Explanation: **Explanation:** **Haptoglobin** is an acute-phase reactant protein synthesized by the liver. Its primary physiological role is to bind free hemoglobin (Hb) released into the plasma during intravascular hemolysis. 1. **Why 10 minutes is correct:** While free haptoglobin has a circulating half-life of approximately **5 days**, the **Haptoglobin-Hemoglobin (Hp-Hb) complex** is cleared extremely rapidly from the circulation. Once the complex forms, it is recognized by **CD163 receptors** on macrophages (primarily in the spleen and liver).

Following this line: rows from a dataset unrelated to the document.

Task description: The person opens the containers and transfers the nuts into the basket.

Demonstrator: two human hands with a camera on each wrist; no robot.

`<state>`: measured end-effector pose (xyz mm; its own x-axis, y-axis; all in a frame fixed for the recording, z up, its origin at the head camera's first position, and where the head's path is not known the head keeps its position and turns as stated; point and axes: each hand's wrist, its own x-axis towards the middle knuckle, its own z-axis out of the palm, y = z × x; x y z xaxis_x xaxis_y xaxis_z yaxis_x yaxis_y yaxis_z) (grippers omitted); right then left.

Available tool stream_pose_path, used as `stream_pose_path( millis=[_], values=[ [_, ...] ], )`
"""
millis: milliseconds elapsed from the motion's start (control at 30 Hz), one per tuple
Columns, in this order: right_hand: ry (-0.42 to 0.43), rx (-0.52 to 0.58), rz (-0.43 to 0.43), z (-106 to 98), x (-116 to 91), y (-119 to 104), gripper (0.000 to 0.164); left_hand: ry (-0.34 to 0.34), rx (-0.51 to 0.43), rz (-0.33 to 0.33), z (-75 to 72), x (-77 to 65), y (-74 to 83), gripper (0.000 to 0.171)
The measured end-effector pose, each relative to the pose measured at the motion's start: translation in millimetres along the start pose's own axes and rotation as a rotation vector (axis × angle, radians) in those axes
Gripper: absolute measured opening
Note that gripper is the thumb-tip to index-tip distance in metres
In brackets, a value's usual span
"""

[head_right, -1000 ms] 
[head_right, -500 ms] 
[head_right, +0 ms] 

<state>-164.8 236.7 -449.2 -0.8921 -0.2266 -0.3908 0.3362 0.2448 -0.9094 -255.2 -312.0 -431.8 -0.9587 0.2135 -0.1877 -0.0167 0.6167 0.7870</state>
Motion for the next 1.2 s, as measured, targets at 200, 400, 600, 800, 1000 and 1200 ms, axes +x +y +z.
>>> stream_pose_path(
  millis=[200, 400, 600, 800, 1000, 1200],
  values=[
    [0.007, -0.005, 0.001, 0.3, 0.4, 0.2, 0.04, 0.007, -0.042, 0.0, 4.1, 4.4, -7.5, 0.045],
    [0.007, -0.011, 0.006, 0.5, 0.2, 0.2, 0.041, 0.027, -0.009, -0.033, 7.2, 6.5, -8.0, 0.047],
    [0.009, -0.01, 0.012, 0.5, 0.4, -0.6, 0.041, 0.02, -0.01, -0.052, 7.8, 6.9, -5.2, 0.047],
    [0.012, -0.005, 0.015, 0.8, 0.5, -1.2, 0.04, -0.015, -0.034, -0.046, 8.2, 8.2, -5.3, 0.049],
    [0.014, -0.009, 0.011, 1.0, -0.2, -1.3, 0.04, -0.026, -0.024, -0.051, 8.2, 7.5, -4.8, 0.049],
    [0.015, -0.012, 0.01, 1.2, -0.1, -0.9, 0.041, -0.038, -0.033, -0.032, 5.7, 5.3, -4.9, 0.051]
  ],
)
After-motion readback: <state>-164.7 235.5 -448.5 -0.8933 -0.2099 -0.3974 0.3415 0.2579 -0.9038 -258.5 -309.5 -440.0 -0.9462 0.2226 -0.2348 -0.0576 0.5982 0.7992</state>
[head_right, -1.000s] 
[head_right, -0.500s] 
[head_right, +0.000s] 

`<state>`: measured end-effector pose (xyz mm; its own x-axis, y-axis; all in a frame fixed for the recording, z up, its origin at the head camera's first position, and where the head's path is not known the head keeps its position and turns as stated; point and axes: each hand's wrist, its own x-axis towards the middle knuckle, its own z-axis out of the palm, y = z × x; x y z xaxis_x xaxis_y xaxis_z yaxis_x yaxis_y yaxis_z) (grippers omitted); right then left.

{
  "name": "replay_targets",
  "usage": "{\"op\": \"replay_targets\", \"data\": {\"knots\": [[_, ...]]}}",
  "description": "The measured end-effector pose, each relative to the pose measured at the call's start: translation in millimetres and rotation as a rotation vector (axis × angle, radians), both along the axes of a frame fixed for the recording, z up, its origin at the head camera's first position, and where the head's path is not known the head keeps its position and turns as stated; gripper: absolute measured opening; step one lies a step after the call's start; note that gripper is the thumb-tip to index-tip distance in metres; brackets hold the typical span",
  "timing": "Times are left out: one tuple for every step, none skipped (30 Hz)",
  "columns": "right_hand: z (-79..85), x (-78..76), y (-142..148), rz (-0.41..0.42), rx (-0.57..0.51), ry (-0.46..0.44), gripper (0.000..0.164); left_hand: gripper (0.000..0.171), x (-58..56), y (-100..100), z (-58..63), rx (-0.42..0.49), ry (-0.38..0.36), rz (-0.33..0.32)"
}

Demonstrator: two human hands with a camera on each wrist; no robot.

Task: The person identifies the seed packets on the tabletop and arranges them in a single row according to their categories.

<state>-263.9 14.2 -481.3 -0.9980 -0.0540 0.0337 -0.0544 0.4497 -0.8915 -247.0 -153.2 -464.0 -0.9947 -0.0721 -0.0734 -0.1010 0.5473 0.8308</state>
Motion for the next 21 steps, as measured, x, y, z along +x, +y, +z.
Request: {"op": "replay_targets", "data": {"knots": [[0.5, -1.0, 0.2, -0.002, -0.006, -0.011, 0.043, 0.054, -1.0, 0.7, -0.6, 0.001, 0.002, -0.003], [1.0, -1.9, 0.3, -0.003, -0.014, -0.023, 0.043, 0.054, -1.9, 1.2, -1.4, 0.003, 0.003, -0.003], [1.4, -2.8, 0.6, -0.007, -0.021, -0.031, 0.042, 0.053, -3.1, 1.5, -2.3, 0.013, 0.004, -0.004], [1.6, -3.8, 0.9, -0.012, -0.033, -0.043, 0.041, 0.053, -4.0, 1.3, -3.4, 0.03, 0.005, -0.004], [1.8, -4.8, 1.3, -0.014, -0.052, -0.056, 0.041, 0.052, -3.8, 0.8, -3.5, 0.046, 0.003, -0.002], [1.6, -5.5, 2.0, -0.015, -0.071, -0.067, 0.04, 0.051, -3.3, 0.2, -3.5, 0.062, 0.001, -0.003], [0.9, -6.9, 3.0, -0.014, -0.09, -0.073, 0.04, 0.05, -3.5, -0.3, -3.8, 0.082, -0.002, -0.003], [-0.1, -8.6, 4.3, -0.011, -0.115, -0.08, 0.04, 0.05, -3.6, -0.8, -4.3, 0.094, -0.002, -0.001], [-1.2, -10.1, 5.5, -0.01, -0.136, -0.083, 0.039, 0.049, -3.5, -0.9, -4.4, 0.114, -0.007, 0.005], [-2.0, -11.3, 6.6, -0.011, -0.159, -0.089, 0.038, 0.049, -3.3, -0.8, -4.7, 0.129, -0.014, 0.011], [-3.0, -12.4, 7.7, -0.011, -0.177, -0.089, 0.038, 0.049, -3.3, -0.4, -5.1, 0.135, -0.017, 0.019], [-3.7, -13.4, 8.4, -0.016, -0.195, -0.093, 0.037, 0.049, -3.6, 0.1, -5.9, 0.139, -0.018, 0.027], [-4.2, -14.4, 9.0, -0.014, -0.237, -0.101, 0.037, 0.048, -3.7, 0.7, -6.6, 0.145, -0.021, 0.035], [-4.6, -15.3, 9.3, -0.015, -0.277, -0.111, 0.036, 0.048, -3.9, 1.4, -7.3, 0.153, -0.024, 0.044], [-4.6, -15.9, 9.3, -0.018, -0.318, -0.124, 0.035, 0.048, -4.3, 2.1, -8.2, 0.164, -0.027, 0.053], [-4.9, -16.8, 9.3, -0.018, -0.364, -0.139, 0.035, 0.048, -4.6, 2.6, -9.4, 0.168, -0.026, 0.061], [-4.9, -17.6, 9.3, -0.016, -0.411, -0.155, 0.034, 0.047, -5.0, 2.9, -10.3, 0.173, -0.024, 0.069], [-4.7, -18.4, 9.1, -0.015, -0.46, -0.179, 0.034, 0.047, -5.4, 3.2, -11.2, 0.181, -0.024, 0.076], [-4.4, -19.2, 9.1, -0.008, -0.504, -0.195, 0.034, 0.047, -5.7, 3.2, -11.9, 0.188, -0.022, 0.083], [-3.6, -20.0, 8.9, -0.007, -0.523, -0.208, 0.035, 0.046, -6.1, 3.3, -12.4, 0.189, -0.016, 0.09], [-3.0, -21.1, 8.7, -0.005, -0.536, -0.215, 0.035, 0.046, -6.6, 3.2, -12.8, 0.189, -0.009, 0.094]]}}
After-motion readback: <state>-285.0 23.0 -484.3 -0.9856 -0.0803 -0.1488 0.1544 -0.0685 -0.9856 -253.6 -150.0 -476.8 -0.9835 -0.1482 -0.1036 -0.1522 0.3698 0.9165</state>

This receptor-mediated endocytosis is highly efficient, resulting in a half-life of about **10 to 20 minutes**. This rapid clearance prevents hemoglobin-induced oxidative tissue damage and prevents the loss of iron through the kidneys (preventing hemoglobinuria). 2. **Why other options are incorrect:** * **5 days (Option A):** This is the half-life of **unbound (free) haptoglobin**. In states of hemolysis, haptoglobin levels drop to near zero because it is consumed faster than it is produced. * **3 days / 10 days (Options B & C):** These values do not correspond to haptoglobin kinetics. Most plasma proteins have half-lives measured in days, but the Hp-Hb complex is a notable exception due to its rapid "suicide" clearance mechanism. **High-Yield Clinical Pearls for NEET-PG:** * **Marker of Hemolysis:** A **decreased serum haptoglobin level** is the most sensitive laboratory indicator of **intravascular hemolysis**. * **Size Exclusion:** The Hp-Hb complex is too large to be filtered by the renal glomeruli; thus, haptoglobin protects the kidneys from iron-mediated tubular damage. * **Acute Phase Reactant:** Haptoglobin levels may be falsely normal or elevated during inflammation, even if hemolysis is present. * **Hemopexin:** If haptoglobin is saturated, free heme is bound by **Hemopexin**. If that is also saturated, heme binds to albumin to form **methemalbumin**.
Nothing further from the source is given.